Task to carry out:
The expected answer is the set of lines in the data below between the line holding "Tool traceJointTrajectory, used" and the line holding "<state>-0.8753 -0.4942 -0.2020", inclusive, written out exactly.

Recorded information:
- Opening Delimiter -
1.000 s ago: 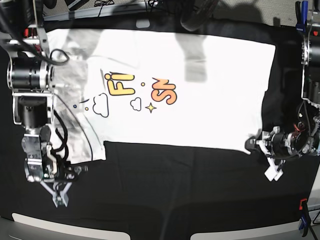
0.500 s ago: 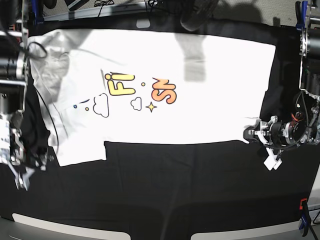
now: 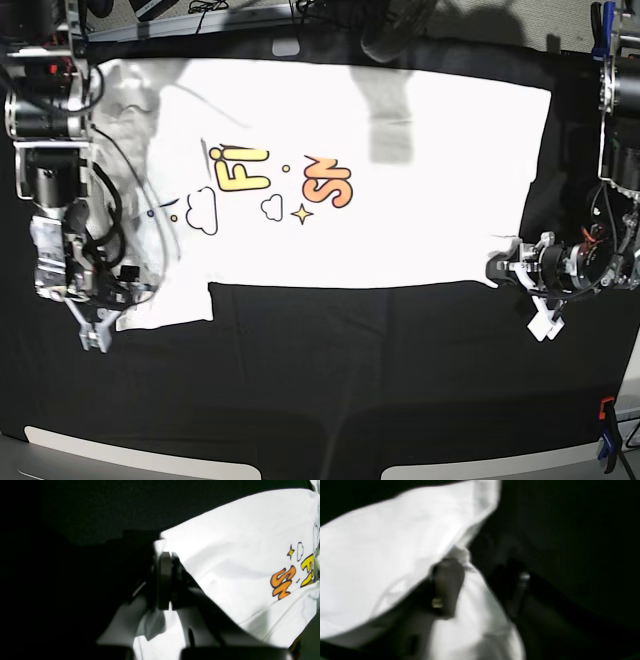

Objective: Layout the t-shirt on the table in an organized manner, then fold the t-shirt properly

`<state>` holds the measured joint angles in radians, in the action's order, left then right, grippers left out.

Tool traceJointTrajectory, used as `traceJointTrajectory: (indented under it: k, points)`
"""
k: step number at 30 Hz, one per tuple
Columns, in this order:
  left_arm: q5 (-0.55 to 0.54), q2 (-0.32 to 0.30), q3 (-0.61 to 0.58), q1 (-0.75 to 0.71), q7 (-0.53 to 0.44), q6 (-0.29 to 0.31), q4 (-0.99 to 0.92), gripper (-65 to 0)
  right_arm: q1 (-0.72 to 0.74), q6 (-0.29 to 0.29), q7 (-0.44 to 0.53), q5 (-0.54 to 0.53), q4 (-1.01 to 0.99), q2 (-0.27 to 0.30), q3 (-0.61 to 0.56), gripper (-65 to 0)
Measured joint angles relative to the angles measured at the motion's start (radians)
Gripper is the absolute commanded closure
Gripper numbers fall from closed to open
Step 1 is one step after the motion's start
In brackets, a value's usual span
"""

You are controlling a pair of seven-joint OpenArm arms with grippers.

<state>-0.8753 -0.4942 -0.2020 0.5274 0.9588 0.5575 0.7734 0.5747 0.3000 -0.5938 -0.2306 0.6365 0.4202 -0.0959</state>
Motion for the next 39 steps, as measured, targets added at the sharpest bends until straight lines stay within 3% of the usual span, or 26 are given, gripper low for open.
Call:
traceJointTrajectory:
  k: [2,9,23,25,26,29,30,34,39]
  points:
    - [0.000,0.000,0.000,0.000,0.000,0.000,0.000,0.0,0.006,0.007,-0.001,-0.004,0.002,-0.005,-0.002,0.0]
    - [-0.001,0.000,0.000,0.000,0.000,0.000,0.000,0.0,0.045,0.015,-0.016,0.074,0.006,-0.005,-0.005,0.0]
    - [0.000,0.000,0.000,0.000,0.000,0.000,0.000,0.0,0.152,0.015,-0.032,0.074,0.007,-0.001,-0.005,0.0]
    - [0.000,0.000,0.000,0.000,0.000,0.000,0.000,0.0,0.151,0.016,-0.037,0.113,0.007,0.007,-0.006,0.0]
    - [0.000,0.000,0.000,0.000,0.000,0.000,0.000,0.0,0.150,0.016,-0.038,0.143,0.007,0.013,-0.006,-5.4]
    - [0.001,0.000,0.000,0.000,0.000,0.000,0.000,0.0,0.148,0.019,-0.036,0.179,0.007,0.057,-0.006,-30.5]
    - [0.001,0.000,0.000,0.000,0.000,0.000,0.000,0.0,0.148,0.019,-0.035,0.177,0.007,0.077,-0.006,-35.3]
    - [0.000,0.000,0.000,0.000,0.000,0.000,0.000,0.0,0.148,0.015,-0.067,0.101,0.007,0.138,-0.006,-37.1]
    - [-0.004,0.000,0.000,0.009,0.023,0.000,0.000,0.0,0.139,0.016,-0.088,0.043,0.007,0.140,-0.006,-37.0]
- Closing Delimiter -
Output for this exercise:
Tool traceJointTrajectory, used as `traceJointTrajectory: (indented under it: k, points)`
"""
k: step number at 30 Hz, one per tuple
Columns, in this order:
  left_arm: q5 (-0.55 to 0.54), q2 (-0.32 to 0.30), q3 (-0.61 to 0.58), q1 (-0.75 to 0.71), q7 (-0.53 to 0.44), q6 (-0.29 to 0.31), q4 (-0.99 to 0.92), gripper (-65 to 0)
  right_arm: q1 (-0.72 to 0.74), q6 (-0.29 to 0.29), q7 (-0.44 to 0.53), q5 (-0.54 to 0.53), q4 (-1.01 to 0.99), q2 (-0.27 to 0.30), q3 (-0.61 to 0.56), gripper (-65 to 0)
Measured joint angles relative to the angles measured at the motion's start (radians)
Gripper is the absolute commanded closure
Gripper numbers fall from closed to open
Step 1 is one step after the motion's start
In brackets, a value's usual span
"""

You are controlling a pair of seven-joint OpenArm arms with grippers.

<state>-0.8753 -0.4942 -0.2020 0.5274 0.9588 0.5575 0.7734 0.5747 0.3000 -0.5938 -0.2306 0.6365 0.4202 -0.0959</state>

The output as shown is complete.